Advisors to high school newspapers have long found themselves caught between their duty to their students and their responsibility to their school district (“Hard News. Angry Administration. Teenage Journalists Know What It’s Like,” The New York Times, Jul. 2). Although in 1988 the U.S. Supreme Court held in Hazelwood School District v. Kuhlmeier that school administrators do not violate the First Amendment when they exercise control over student speech in school activities, the ruling did not specifically apply to newspaper advisors.
Recognizing their precarious position, California in 2009 passed the Journalism Teacher Protection Act, which prohibits administrators from retaliating against advisors for helping to ensure free speech. At the time, it was the most stringent in the nation. Yet to this day, many teachers are highly reluctant to become newspaper advisors. It’s not their job that they fear. Instead it’s their uneasy feeling about censorship, and the pressure they feel trying to balance their duties.

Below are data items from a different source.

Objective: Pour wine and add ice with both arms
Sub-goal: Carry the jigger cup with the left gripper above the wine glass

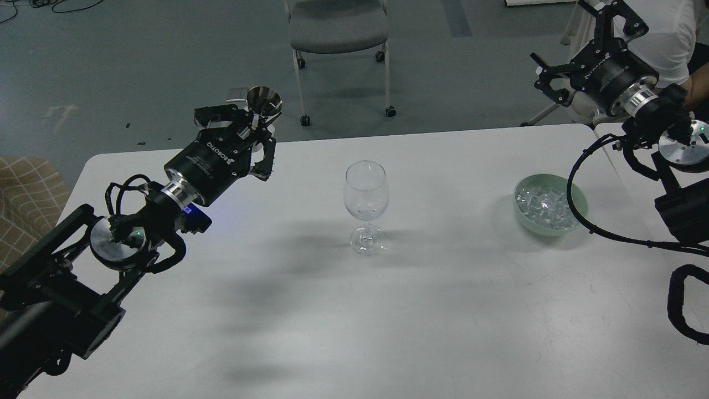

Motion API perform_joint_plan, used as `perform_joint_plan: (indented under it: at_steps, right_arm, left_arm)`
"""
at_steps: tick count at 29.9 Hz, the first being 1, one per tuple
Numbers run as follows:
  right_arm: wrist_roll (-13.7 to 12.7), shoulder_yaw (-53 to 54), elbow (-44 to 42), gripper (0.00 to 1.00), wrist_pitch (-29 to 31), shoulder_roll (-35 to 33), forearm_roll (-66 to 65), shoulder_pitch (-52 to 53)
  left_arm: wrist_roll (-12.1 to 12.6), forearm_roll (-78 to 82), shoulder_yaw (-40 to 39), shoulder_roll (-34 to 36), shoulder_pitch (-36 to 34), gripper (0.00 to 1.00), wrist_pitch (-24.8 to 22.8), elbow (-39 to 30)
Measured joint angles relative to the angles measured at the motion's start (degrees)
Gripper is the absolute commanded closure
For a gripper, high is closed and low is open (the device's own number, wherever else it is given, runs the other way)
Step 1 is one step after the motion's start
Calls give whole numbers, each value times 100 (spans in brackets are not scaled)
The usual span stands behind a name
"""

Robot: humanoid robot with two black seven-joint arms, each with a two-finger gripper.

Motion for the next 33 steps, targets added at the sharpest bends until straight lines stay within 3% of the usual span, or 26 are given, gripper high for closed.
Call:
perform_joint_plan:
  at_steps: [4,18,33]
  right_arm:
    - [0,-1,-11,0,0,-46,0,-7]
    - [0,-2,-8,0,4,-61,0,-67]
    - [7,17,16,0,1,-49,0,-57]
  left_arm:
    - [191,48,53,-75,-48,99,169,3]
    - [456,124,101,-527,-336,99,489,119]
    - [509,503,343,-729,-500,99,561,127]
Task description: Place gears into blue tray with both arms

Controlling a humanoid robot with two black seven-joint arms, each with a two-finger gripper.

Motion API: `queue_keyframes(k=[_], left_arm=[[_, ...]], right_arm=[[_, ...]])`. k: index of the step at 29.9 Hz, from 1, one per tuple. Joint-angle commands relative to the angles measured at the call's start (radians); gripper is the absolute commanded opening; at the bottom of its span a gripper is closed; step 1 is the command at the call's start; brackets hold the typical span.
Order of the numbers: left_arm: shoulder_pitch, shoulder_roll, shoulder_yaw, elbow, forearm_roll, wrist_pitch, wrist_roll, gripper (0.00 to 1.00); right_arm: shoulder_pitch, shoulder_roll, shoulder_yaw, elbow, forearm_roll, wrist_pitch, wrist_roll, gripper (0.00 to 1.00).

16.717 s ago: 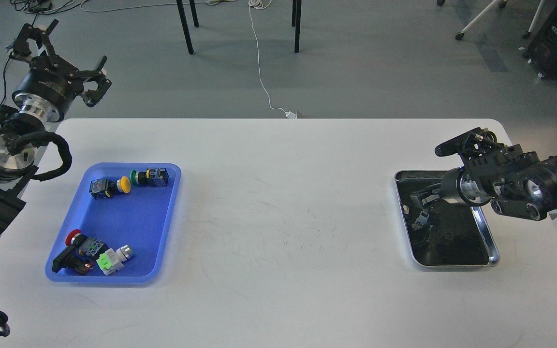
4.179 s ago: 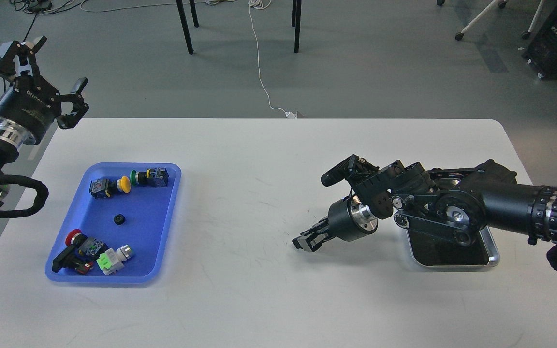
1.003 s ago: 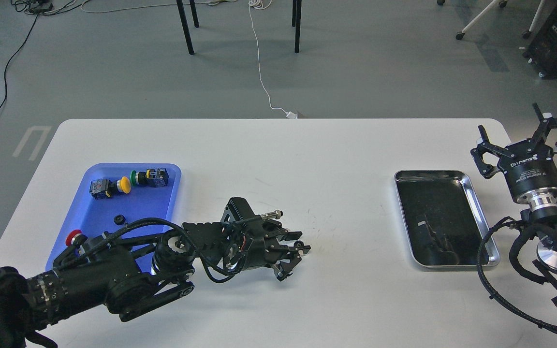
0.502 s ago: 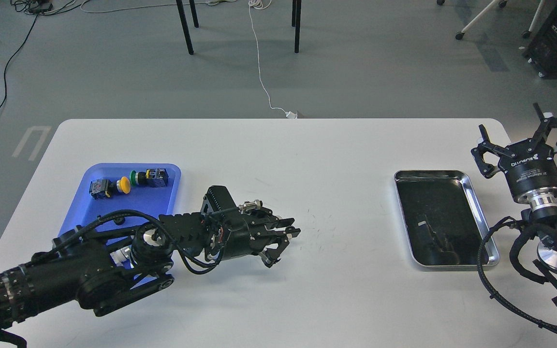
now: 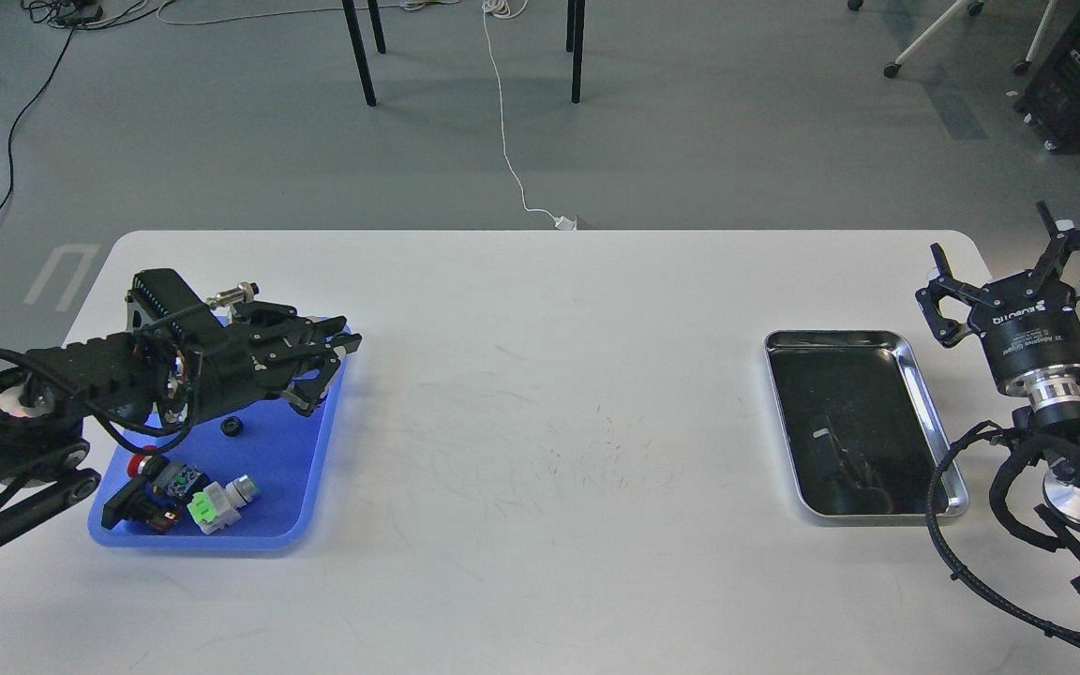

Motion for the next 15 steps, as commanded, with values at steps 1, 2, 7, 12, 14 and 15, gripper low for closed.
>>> queue_keyframes(k=[1, 2, 7, 12, 14, 15], left_arm=[[0.05, 0.003, 0.011, 0.067, -0.006, 0.003, 0.0, 0.19], [0.059, 0.002, 0.012, 0.073, -0.006, 0.006, 0.001, 0.19], [0.106, -0.007, 0.012, 0.089, -0.005, 0.015, 0.003, 0.21], [0.113, -0.027, 0.014, 0.101, -0.005, 0.015, 0.004, 0.29], [0.113, -0.029, 0.015, 0.112, -0.006, 0.014, 0.004, 0.37], [0.113, -0.029, 0.014, 0.115, -0.005, 0.015, 0.004, 0.46]], right_arm=[[0.0, 0.002, 0.001, 0.004, 0.0, 0.0, 0.0, 0.97], [0.002, 0.0, 0.001, 0.004, 0.0, 0.0, 0.0, 0.97], [0.002, -0.001, 0.001, 0.004, 0.0, 0.0, 0.0, 0.97], [0.002, -0.003, 0.001, 0.002, 0.0, 0.0, 0.0, 0.97], [0.002, -0.003, 0.001, 0.002, 0.0, 0.0, 0.0, 0.97], [0.002, -0.003, 0.001, 0.004, 0.0, 0.0, 0.0, 0.97]])
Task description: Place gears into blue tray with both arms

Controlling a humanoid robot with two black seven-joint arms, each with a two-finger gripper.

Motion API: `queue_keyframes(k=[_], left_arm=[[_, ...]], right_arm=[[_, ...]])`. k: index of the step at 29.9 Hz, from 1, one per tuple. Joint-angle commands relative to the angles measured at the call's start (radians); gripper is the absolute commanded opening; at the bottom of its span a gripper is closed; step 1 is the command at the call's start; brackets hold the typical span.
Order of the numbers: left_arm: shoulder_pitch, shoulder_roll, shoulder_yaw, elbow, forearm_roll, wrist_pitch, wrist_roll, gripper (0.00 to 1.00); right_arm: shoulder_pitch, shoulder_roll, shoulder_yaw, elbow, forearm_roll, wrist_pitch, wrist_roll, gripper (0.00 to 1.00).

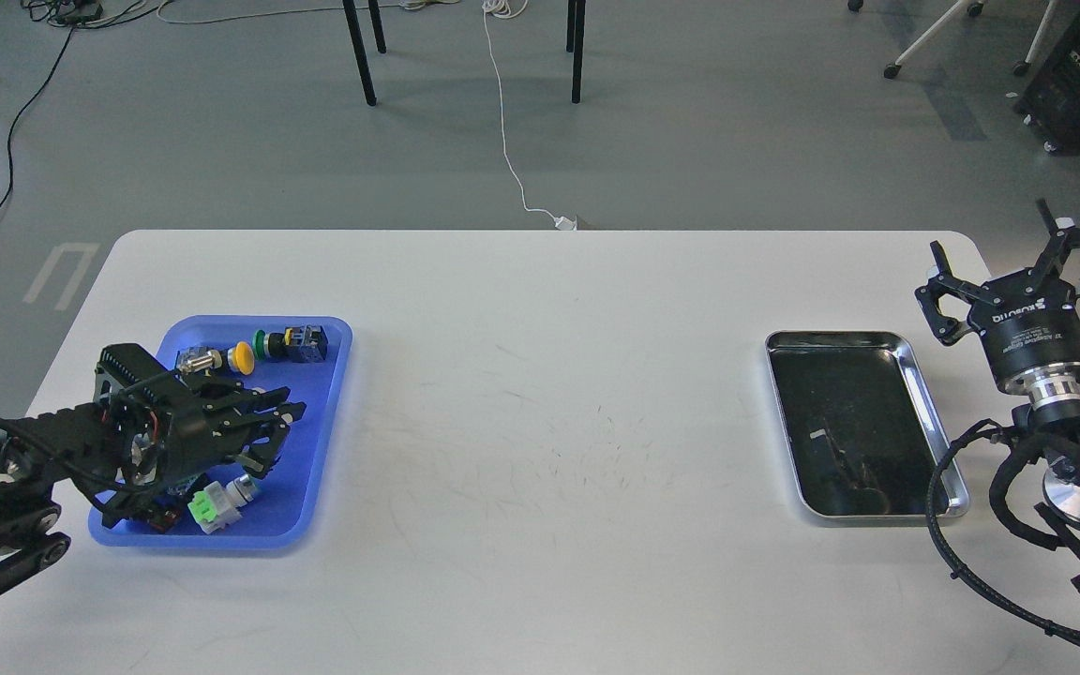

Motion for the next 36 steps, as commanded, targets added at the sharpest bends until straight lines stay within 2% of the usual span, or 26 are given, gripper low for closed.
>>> queue_keyframes(k=[1, 2, 8, 12, 16, 21, 25, 28, 36], left_arm=[[0.0, -0.004, 0.0, 0.012, -0.002, 0.0, 0.0, 0.55], [-0.001, -0.004, 0.0, 0.012, -0.003, 0.0, 0.0, 0.61], [-0.007, 0.004, -0.02, 0.012, -0.084, 0.002, -0.003, 0.74], [-0.036, 0.003, -0.098, -0.014, -0.386, 0.0, -0.003, 0.84], [-0.127, -0.042, -0.207, -0.043, -0.797, -0.007, -0.001, 0.96], [-0.249, -0.119, -0.273, -0.014, -1.301, -0.014, -0.003, 0.97], [-0.26, -0.172, -0.37, 0.032, -1.673, -0.02, -0.003, 0.97], [-0.259, -0.221, -0.423, 0.095, -1.844, -0.073, -0.003, 0.97], [-0.242, -0.385, -0.561, 0.277, -2.072, -0.248, 0.008, 0.97]], right_arm=[[0.0, 0.0, 0.0, 0.001, 0.0, 0.0, 0.0, 0.97], [-0.002, 0.001, 0.0, 0.001, 0.0, 0.0, 0.0, 0.97], [0.0, -0.003, 0.0, -0.004, -0.003, 0.0, 0.0, 0.97], [0.021, -0.012, 0.0, -0.019, -0.005, 0.0, 0.0, 0.98], [0.107, -0.012, 0.015, -0.08, -0.005, 0.0, 0.0, 0.98], [0.208, -0.012, 0.018, -0.107, -0.005, 0.0, -0.015, 0.98], [0.291, -0.012, 0.008, -0.116, -0.006, 0.0, -0.015, 0.99], [0.307, 0.0, 0.005, -0.159, -0.006, -0.009, -0.024, 0.99], [0.333, 0.063, 0.025, -0.18, 0.009, -0.016, -0.133, 0.99]])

I understand their hesitation. Most high school principals view school newspapers as house organs, existing primarily as public relations vehicles. Anything remotely controversial alarms them. During the height of the Vietnam War, the principal of the high school where I spent my entire 28-year career confiscated The Warrior, the school newspaper that expressed views he deemed unpatriotic. To get around his veto, student published an off-campus version titled The Worrior that they distributed on the street surrounding the campus.
To this day, the rights of newspaper advisors are murky because of local customs and state laws. I wouldn’t want to be an advisor under those conditions.